To me, the currently valid ones all feel weird and are hard to choose between. But I would choose the last one in a heartbeat if it were available, especially if code completion can suggest it before the problematic character is typed, and can automatically place the accents on either side of the identifier.

8 Likes

But Swift is a language based on English. Why does it matter that its grammar and syntax fits poorly with other languages?

Do you also want to support localized versions of keywords, allowing arguments to be spelled before the function name, or adding argument labels after argument values?

The two that makes some sense to me are:

faireQuelqueChose(jusquÀ: ceMomentLà)

and

`faire quelque chose`(`jusqu’à`: `ce moment‐là`)

Either write it all camel-case or all "correctly". Mixing camel-case with apostrophes and dashes is the weird thing to do in my opinion. I'd rather just use camel-case like the rest of Swift. But that's just an opinion and we can all disagree on styling guidelines.

Apostrophes are weird because there are (at least) two of them you might use. Did you mean to use the straight one ' or the curved one ? You used the typographically correct one above, but someone with a different keyboard configuration will use a straight one and it'll fail to match the function's name. Combine this with the necessary surrounding backticks and those identifiers are pretty inconvenient to type.

While not strictly related to the topic at hand, I'd also like to bring back the unsolved issue of characters not being normalized by the compiler. For instance, the à above could be represented as either U+00E0 ('à') or U+0061 U+0300 ('a' + combining grave accent), but the compiler will see the two representation as a different identifier despite being equivalent in Unicode. This is a similar issue to the apostrophe above, except that it's not even visible at all.

So maybe we'd need more than to compare using Unicode canonical equivalence if we are to accept apostrophes and other punctuation in identifiers. Think about vs ... / - vs vs / " vs vs .

3 Likes

While this would be independently nice to have, I think it's best to separate it from the discussion of this pitch. There are a number of blocking technical issues which prevent implementing unicode normalization for identifiers in the compiler anytime soon. It will likely involve dropping the standard library's ICU dependency in favor of sharing a slimmed down version of the data files between the compiler and stdlib, which would be a large effort.

2 Likes

-1
I expect most people who think this is a terrible idea are keeping quiet to avoid getting flamed (certainly that's what the reactions in a local Slack dev group suggests), so I guess I'll have to speak up.

Escaped identifiers are a drag to parse visually and increasing their occurrence in code would make code look worse.

The example from the proposed solution looks terrible and I'd personally hate to work with code like this. Save prose for comments.

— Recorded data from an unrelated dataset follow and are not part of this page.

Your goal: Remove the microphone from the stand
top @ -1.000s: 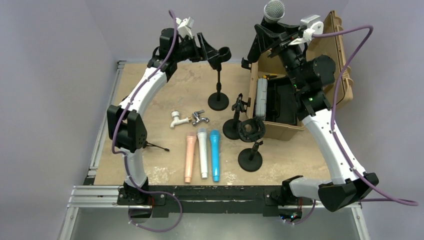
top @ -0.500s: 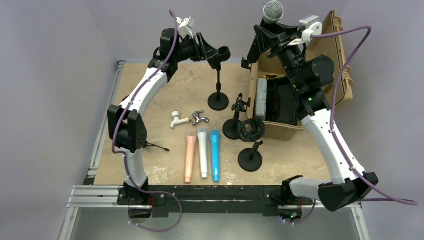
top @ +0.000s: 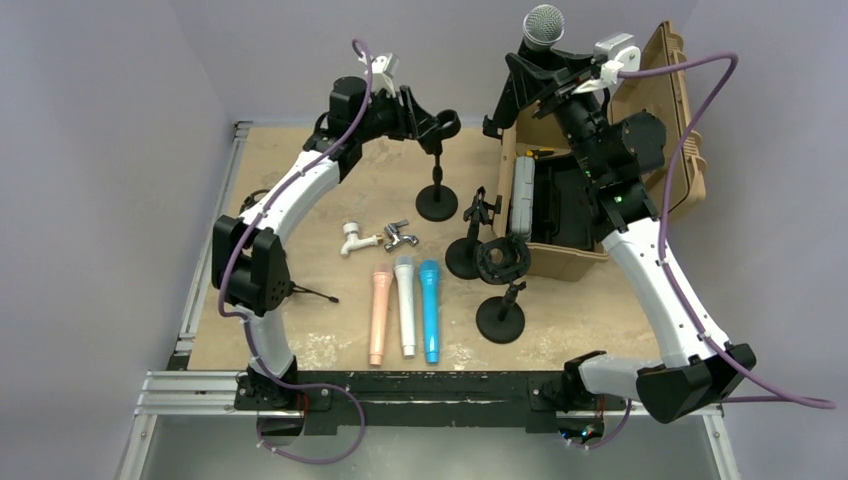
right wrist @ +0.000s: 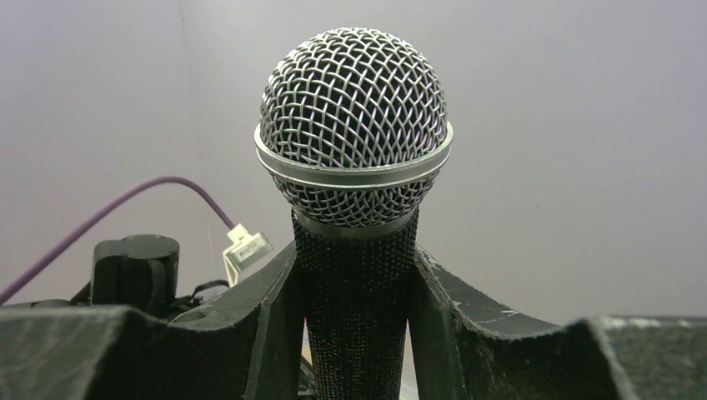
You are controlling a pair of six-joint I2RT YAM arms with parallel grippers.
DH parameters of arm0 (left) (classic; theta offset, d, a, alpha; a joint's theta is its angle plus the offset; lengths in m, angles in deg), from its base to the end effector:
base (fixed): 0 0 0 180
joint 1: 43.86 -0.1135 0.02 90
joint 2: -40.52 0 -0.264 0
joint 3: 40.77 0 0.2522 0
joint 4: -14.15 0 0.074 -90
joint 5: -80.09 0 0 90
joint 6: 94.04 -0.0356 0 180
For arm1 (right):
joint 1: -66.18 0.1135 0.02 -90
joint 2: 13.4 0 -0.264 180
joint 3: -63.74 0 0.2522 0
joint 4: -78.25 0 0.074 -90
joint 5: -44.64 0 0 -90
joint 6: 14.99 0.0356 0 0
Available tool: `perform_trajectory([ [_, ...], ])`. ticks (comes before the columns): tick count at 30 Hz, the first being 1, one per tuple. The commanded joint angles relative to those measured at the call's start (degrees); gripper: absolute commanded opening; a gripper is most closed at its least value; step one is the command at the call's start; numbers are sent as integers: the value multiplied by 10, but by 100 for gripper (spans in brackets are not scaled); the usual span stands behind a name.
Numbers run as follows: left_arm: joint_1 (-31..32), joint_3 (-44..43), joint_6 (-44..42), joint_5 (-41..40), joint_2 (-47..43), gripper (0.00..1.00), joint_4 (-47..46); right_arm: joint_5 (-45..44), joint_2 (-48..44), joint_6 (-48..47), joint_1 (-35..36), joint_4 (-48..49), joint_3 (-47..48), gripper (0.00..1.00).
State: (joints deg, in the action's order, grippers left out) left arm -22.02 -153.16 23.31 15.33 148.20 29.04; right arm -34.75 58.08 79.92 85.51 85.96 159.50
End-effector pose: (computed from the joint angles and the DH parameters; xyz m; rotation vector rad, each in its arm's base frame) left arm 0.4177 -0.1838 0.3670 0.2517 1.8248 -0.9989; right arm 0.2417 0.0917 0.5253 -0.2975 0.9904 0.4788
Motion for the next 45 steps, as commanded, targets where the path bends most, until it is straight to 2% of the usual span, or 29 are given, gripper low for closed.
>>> perform_trajectory([
  [1,2,59,-51,-34,32,46,79,13,-14,-4,-1,35,3,0],
  [16,2,44,-33,-34,57,48,66,30,-8,16,-1,30,1,0],
  [19,2,26,-31,-28,37,56,83,40,-6,34,-1,30,-1,0],
  [26,2,-25,-43,-47,-53,84,115,66,2,112,-1,37,-12,0],
  [32,-5,-41,-69,-80,-149,94,139,74,6,218,9,47,-37,0],
  [37,-5,20,-109,-148,-262,95,154,18,19,281,82,46,-66,0],
  [41,-5,115,-159,-227,-366,95,152,-58,41,347,170,37,-86,0],
  [45,-5,226,-217,-319,-471,95,126,-89,91,424,245,25,-102,0],
])
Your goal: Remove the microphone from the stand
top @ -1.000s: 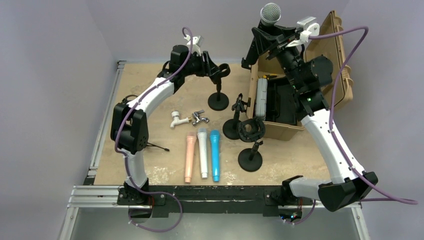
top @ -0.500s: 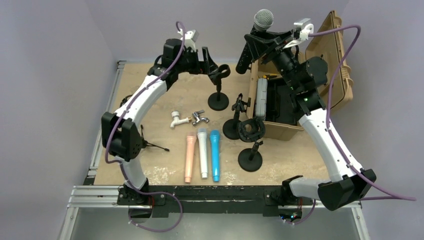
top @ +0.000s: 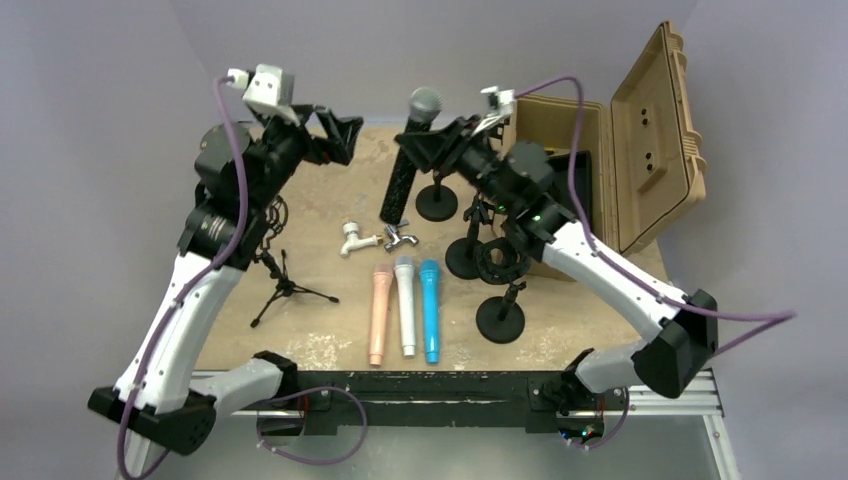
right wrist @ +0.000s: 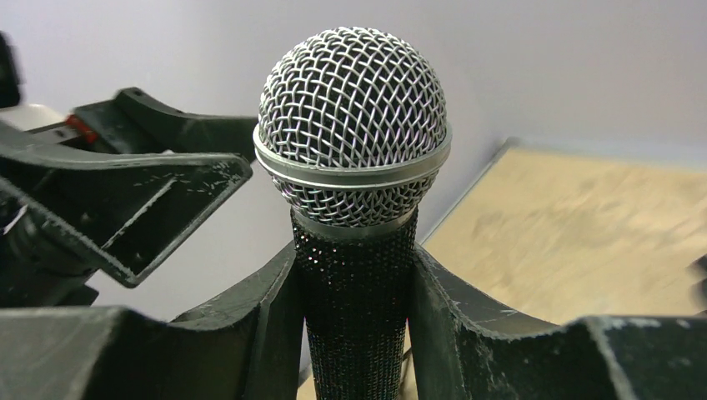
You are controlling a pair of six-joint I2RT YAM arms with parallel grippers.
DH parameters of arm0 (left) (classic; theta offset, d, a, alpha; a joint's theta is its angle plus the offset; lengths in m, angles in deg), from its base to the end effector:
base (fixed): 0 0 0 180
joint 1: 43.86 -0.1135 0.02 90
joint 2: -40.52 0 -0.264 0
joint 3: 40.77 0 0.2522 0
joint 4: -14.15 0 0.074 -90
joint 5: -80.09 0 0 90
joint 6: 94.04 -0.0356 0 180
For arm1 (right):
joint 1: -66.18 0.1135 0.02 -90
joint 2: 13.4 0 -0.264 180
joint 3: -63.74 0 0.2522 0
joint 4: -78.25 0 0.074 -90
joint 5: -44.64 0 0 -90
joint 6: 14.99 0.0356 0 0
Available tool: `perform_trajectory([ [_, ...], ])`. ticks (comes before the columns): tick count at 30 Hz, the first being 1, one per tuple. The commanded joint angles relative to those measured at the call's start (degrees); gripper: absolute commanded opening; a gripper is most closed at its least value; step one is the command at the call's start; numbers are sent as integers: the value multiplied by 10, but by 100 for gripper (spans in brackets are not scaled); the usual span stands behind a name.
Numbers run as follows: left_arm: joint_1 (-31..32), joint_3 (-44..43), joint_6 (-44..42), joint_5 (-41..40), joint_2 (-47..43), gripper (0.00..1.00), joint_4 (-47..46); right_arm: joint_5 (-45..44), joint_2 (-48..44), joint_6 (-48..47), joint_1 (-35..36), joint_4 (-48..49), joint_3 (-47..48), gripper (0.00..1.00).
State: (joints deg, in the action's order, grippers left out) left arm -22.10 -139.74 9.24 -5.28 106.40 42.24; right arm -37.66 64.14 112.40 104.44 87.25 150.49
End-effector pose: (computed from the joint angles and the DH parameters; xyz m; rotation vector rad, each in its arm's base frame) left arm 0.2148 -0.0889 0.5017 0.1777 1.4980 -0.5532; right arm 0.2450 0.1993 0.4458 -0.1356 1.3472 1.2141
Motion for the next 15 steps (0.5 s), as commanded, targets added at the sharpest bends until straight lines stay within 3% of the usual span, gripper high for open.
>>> perform_trajectory([
  [1,-4,124,-87,-136,-90,95,-20,-72,42,112,76,9,-14,0],
  [7,26,259,-160,-207,-216,96,-92,-171,121,171,184,-43,4,0],
  [11,69,271,-192,-225,-243,96,-100,-228,184,186,231,-103,42,0],
  [15,75,269,-183,-214,-270,95,-95,-277,217,220,262,-140,41,0],
])
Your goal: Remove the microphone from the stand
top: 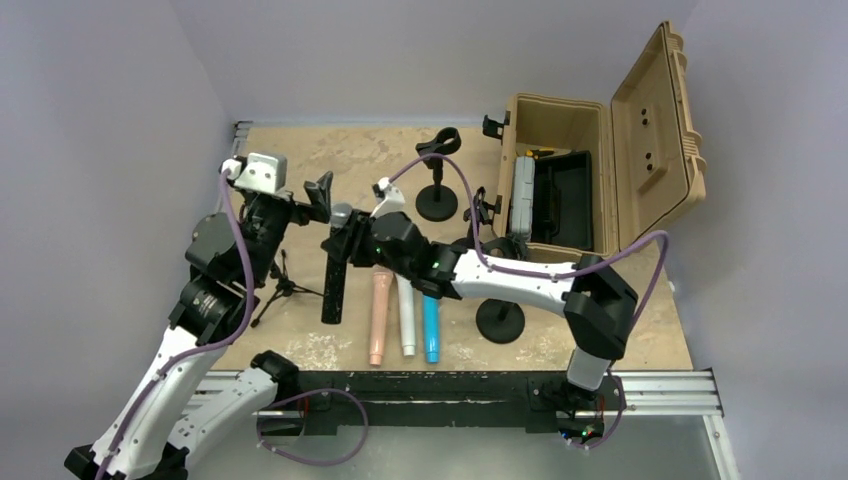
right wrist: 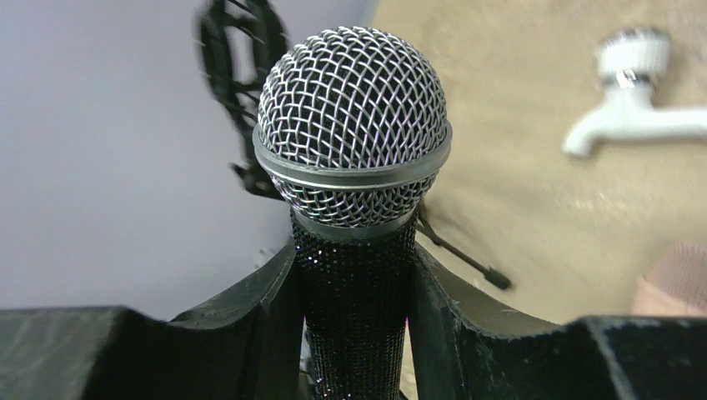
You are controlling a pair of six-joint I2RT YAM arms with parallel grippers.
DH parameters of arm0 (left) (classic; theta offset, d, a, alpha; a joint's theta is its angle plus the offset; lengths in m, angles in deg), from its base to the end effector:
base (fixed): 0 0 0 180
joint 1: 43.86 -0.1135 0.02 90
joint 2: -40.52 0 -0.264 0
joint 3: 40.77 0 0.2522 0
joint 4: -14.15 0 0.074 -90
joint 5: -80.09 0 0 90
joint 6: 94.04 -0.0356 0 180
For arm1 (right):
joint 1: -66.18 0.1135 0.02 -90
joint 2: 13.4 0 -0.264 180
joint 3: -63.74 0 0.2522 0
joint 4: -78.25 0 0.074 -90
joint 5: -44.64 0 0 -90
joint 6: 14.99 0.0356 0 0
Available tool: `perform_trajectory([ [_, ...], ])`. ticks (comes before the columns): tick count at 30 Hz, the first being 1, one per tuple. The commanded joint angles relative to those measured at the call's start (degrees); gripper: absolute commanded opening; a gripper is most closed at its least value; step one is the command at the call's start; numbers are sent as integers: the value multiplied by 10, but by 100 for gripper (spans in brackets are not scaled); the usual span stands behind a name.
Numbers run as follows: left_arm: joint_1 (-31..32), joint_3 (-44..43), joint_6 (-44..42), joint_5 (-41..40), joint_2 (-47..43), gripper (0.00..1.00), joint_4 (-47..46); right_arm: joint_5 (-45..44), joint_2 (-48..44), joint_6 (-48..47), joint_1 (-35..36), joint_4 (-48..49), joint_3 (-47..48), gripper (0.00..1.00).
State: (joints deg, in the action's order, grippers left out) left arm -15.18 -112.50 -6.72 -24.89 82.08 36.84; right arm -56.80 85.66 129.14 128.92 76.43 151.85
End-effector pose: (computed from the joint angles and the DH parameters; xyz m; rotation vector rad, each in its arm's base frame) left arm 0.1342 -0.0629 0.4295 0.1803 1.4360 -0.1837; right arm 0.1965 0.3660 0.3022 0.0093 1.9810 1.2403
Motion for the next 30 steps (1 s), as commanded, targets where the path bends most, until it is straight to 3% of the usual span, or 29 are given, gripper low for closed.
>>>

Do you believe there are no use cases where readability is enhanced? If not, why should we be afraid that developers will abuse the ability? It should be left to policy, not limitations in the parser.

1 Like

LOL. Human nature and history suggest that it's not about "fear" but about seeing the patterns during the last 30 years of software engineering. Plenty of bad code out there. Think custom operators and operator overloading in C++ … lot of scary bad code resulted.

I admit that I haven't run into as much bad emoji in identifiers and operators as I feared might appear, so maybe it won't be as bad as it could be…

I don't see any gain of significance. I can maybe see a slight interest in the testing context, but really not that much and I wouldn't want to have to deal with a test file full of tests with crazy long identifiers and back ticks all over the place (ones like the quote in my post). Just too darn ugly.

There are likely to be many consequences that we regret, seems to me. Here's a simple one: when we want to quote code in markdown it'll be like ``My Crazy Routine Name - the one I really like, you know?() so much punctuation noise….

anyway.

Maybe we should move to the review thread (SE-0275: Allow more characters (like whitespaces and punctuations) for escaped identifiers) now that it is up.

1 Like

Didn't realize that. Thank you. Moved my -1 to that. Someone who has the permissions necessary to edit the proposal at the top could maybe add a link to the review thread to make it obvious that there is one now and direct people to it.

Thanks for the suggestion, I edited the original post to include the link to the proposal review.

1 Like